"HTTP for Humans." If you have ever written a line of Python, you know the mantra.
When Kenneth Reitz released the Requests library, he did more than just fix a clunky standard library. He redefined what it felt like to be a developer. We all got better at our jobs because Reitz spent years obsessing over the perfect API. But while we were enjoying the elegant abstractions and the seamless experience, the person behind the code was quietly falling apart under the weight of his own creation.
In a recent, painfully honest essay, Reitz pulled back the curtain on a reality that most of us in the industry would rather ignore. He linked the grueling effort of building and sustaining Requests directly to a series of psychiatric hospitalizations. It is a staggering admission from a man who was, for years, the poster child for the "rockstar maintainer" archetype. The essay reads like a post-mortem, not just for a personal crisis, but for the unsustainable culture of open source itself.
The Myth of the Super-Maintainer
We love a hero story in tech. We celebrate the solo developer who builds a world-class utility from their bedroom, and Requests is the ultimate example of that legend. It grew from a passion project into a global necessity, eventually powering the dependency chains of tech giants and weekend hobbyists alike. But as the library became ubiquitous, the expectations became impossible.
When a project becomes this essential, the maintainer is no longer just a coder. They are forced to become an unpaid enterprise support lead, a community manager, and a public figure. The industry actively encourages this level of intensity. We star their repositories, we invite them to keynote conferences, and we treat their productivity as the gold standard for what a "real" developer should be. Reitz points out that the community cheered for his hyper-productivity without ever questioning the toll it took on his mind. We were applauding the output while the engine was melting down.

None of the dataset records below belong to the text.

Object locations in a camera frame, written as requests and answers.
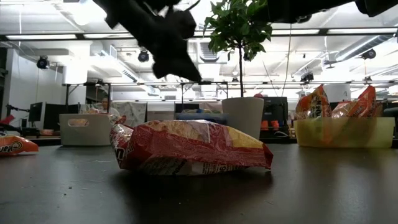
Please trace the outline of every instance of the box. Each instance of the box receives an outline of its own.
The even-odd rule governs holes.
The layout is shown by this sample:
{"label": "box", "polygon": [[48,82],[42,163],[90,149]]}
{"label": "box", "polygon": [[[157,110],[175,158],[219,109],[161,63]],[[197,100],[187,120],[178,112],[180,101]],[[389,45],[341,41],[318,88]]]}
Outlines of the box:
{"label": "box", "polygon": [[394,118],[312,118],[294,121],[297,143],[307,147],[391,147]]}

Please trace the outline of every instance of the gray tabletop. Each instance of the gray tabletop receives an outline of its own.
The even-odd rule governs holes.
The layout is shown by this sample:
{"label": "gray tabletop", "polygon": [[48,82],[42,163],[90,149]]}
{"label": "gray tabletop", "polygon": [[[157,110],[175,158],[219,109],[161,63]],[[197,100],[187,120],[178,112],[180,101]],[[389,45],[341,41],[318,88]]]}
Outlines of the gray tabletop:
{"label": "gray tabletop", "polygon": [[269,145],[272,171],[149,177],[110,148],[0,158],[0,223],[398,223],[391,149]]}

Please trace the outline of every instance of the ceiling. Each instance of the ceiling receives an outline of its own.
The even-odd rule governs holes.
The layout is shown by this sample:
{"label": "ceiling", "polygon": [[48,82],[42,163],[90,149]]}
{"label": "ceiling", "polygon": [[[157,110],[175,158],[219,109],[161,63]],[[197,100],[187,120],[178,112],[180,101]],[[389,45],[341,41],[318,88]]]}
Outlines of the ceiling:
{"label": "ceiling", "polygon": [[[89,5],[82,7],[78,3],[46,4],[45,1],[36,4],[21,5],[17,0],[0,1],[0,34],[33,34],[33,33],[71,33],[71,32],[112,32],[125,31],[118,26],[111,30],[103,21],[104,14],[101,9]],[[187,8],[192,3],[189,0],[182,1],[178,6]],[[201,0],[199,5],[191,10],[197,24],[203,23],[210,12],[210,0]],[[325,27],[393,27],[398,25],[398,6],[382,13],[379,16],[369,18],[361,14],[354,3],[346,4],[327,12],[315,14],[309,22],[293,24],[291,28],[319,29]],[[289,24],[273,24],[275,29],[289,29]],[[365,36],[329,36],[329,37],[274,37],[272,42],[264,42],[267,53],[259,54],[252,62],[244,62],[243,72],[245,82],[275,81],[282,82],[285,79],[290,82],[299,81],[305,71],[313,72],[315,80],[362,80],[365,75],[373,75],[373,80],[392,80],[398,78],[398,72],[391,71],[382,75],[377,73],[389,67],[398,66],[397,39],[392,38],[374,48],[377,57],[372,60],[351,58],[341,63],[333,64],[333,69],[326,69],[325,60],[331,60],[333,54],[352,46],[358,41],[364,41],[372,37]],[[207,39],[195,39],[189,42],[188,53],[197,63],[204,77],[214,81],[231,81],[239,71],[238,54],[232,54],[230,60],[223,60],[217,64],[203,63],[198,56],[203,52],[198,47],[198,42],[208,42]],[[79,51],[80,41],[48,41],[48,42],[24,42],[23,45],[32,49],[64,48],[72,52]],[[130,69],[143,82],[156,82],[151,72],[152,61],[140,63],[137,59],[139,47],[135,40],[103,40],[96,45],[102,46],[109,53],[109,46],[117,49],[118,59],[124,66]],[[121,74],[112,74],[112,71],[103,69],[90,69],[89,77],[114,78]],[[167,81],[176,82],[174,77],[168,77]],[[293,86],[287,92],[296,93],[302,86]],[[123,89],[140,90],[140,88]],[[264,90],[269,96],[276,95],[273,89]]]}

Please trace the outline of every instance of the red chip bag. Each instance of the red chip bag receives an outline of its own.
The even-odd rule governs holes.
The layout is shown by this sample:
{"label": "red chip bag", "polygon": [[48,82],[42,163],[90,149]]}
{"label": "red chip bag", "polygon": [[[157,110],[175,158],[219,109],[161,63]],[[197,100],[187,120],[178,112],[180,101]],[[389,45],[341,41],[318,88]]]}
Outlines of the red chip bag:
{"label": "red chip bag", "polygon": [[376,89],[373,86],[368,86],[357,100],[339,103],[337,107],[332,111],[333,118],[368,118],[375,115]]}
{"label": "red chip bag", "polygon": [[331,116],[328,97],[320,85],[308,96],[303,96],[296,106],[297,119],[326,118]]}
{"label": "red chip bag", "polygon": [[11,156],[21,152],[38,152],[39,147],[22,137],[5,135],[0,136],[0,156]]}
{"label": "red chip bag", "polygon": [[208,121],[149,121],[113,126],[119,167],[150,175],[203,175],[249,166],[271,168],[267,146],[236,129]]}

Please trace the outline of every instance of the desk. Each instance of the desk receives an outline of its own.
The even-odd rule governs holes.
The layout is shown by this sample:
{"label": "desk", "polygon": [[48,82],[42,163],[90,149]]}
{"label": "desk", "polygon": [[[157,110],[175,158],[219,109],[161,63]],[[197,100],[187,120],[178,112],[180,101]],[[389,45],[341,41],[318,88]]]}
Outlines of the desk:
{"label": "desk", "polygon": [[119,170],[108,147],[2,157],[0,223],[398,223],[392,149],[269,147],[272,172],[202,177]]}

Identity Fusion and the Conference Circuit
One of the most haunting parts of Reitz’s account is his description of "identity fusion." This is what happens when the line between a person and their project completely vanishes.

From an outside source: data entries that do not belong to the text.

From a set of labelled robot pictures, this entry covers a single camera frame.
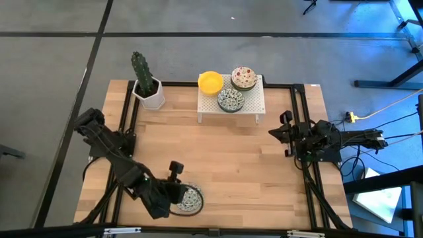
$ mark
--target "wooden table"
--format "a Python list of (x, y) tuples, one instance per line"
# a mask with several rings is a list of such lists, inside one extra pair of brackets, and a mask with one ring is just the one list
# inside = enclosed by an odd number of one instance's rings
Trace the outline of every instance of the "wooden table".
[[(110, 82), (102, 109), (106, 125), (117, 130), (128, 81)], [(319, 85), (306, 85), (311, 119), (327, 120)], [(279, 115), (292, 110), (287, 89), (265, 89), (266, 115), (255, 124), (253, 115), (209, 115), (197, 123), (196, 87), (164, 87), (166, 103), (160, 111), (139, 107), (134, 159), (147, 165), (157, 178), (169, 175), (172, 160), (184, 164), (182, 182), (204, 191), (204, 210), (195, 217), (150, 218), (141, 200), (124, 193), (119, 225), (220, 227), (256, 229), (310, 229), (302, 172), (285, 145), (268, 134), (280, 126)], [(129, 125), (132, 103), (128, 113)], [(331, 163), (319, 163), (325, 197), (335, 212), (352, 225), (340, 173)], [(110, 164), (101, 158), (87, 171), (75, 221), (88, 215), (101, 198)], [(114, 197), (108, 209), (111, 220)], [(320, 207), (314, 199), (318, 225)]]

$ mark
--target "concrete floor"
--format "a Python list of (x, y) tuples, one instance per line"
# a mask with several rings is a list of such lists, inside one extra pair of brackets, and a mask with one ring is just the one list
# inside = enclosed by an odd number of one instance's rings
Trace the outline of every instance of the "concrete floor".
[[(406, 1), (396, 3), (404, 16), (410, 15)], [(396, 32), (389, 3), (320, 0), (303, 16), (308, 4), (121, 0), (112, 6), (106, 32)], [(106, 0), (3, 0), (0, 31), (96, 32), (105, 6)], [(412, 33), (418, 40), (421, 28)], [(0, 38), (0, 143), (27, 152), (25, 160), (0, 160), (0, 230), (30, 225), (93, 42), (94, 38)], [(417, 62), (408, 42), (401, 39), (103, 38), (81, 111), (101, 108), (109, 80), (135, 79), (130, 65), (135, 50), (145, 54), (152, 72), (163, 81), (196, 81), (203, 71), (230, 73), (238, 65), (248, 65), (270, 83), (321, 84), (330, 120), (347, 110), (364, 116), (408, 95), (411, 91), (358, 89), (352, 81), (388, 81)], [(412, 97), (346, 129), (371, 128), (410, 114), (416, 103)], [(417, 132), (418, 117), (383, 130), (385, 136)], [(72, 223), (88, 150), (80, 136), (73, 136), (46, 225)], [(344, 157), (354, 153), (342, 151)], [(412, 138), (376, 157), (405, 169), (421, 165), (421, 154), (420, 138)], [(367, 155), (362, 159), (378, 171), (393, 171)], [(360, 230), (389, 232), (366, 228), (357, 218), (353, 222)]]

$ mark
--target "cactus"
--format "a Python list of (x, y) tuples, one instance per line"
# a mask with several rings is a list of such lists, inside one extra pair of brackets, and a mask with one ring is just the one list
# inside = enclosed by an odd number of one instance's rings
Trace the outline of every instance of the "cactus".
[(134, 52), (131, 57), (132, 67), (134, 68), (135, 74), (139, 81), (139, 88), (141, 89), (140, 95), (143, 98), (149, 97), (155, 94), (153, 78), (151, 77), (150, 69), (145, 60), (145, 57), (138, 53)]

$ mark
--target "small white table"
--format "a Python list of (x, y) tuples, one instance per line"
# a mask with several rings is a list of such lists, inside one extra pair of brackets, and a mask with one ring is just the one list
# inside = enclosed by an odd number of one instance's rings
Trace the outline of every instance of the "small white table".
[[(223, 77), (223, 88), (233, 89), (231, 85), (231, 75), (222, 75)], [(253, 89), (241, 93), (244, 95), (245, 102), (242, 109), (238, 112), (228, 113), (220, 109), (217, 103), (217, 95), (210, 97), (198, 88), (198, 101), (197, 101), (197, 114), (198, 123), (202, 123), (203, 114), (254, 114), (256, 115), (256, 123), (258, 124), (263, 116), (266, 114), (266, 107), (264, 105), (264, 91), (263, 91), (263, 78), (261, 75), (257, 75), (257, 83)]]

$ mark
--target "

For Reitz, the success of Requests was his own success. Its bugs were his personal failures. In this state of mind, a GitHub issue is no longer a technical problem to solve (it is a personal indictment). This fusion is made worse by the modern conference circuit. In the mid-2010s, Reitz was a permanent fixture on that stage. It is an environment that demands a performative version of excellence. You have to be the genius who has it all figured out, the person who builds the tools that everyone else relies on. Reitz describes this as a high-pressure cage. The more he was praised for his intensity, the more he felt forced to maintain it, even as his mental health reached a breaking point.
The Architecture of Burnout
As developers, we talk constantly about technical debt. We know what happens when you cut corners to ship fast. Eventually, the interest on that debt becomes unpayable. Reitz’s essay suggests that open source has a "human debt" problem that is far more dangerous.
The current model relies on individual martyrdom. We build multi-billion dollar industries on the backs of maintainers who have no safety nets, no corporate healthcare, and no HR department to tell them to take a break.
When a corporate engineer burns out, there is a transition plan. When an open-source maintainer burns out, the project dies or the maintainer does. The feedback loops in our community are fundamentally broken. We have created a system where the reward for good work is simply more work. We demand immediate responses to pull requests and expect feature velocity to remain constant for years. This is a recipe for a systemic mental health crisis, and Reitz is simply the most prominent voice to finally speak up about it.
Beyond the Hero Model
If we want a sustainable ecosystem, we have to stop looking for heroes. The era of the solo maintainer carrying the weight of the world needs to end. We need to shift toward community-owned or institutionally-backed projects where the burden is actually shared.
Initiatives like GitHub Sponsors or corporate grants are a fine start, but money alone won't fix identity fusion. We need a cultural shift that prioritizes the human over the code. This means accepting slower release cycles if it means the maintainer is healthy. It means treating "intensity" as a red flag rather than a badge of honor.
As I read Reitz’s words, I couldn't help but think about my own dependency files. Every project I have built in the last decade has "requests" listed somewhere. I, like millions of others, benefited from the very intensity that led Kenneth Reitz to a hospital bed. We owe it to the people behind our favorite tools to build a culture that doesn't require them to sacrifice their sanity for our convenience.
If we continue to treat our digital infrastructure as a product of individual sacrifice, we are setting every future developer up for failure. We have to decide what we value more: the elegance of the API or the life of the person who wrote it.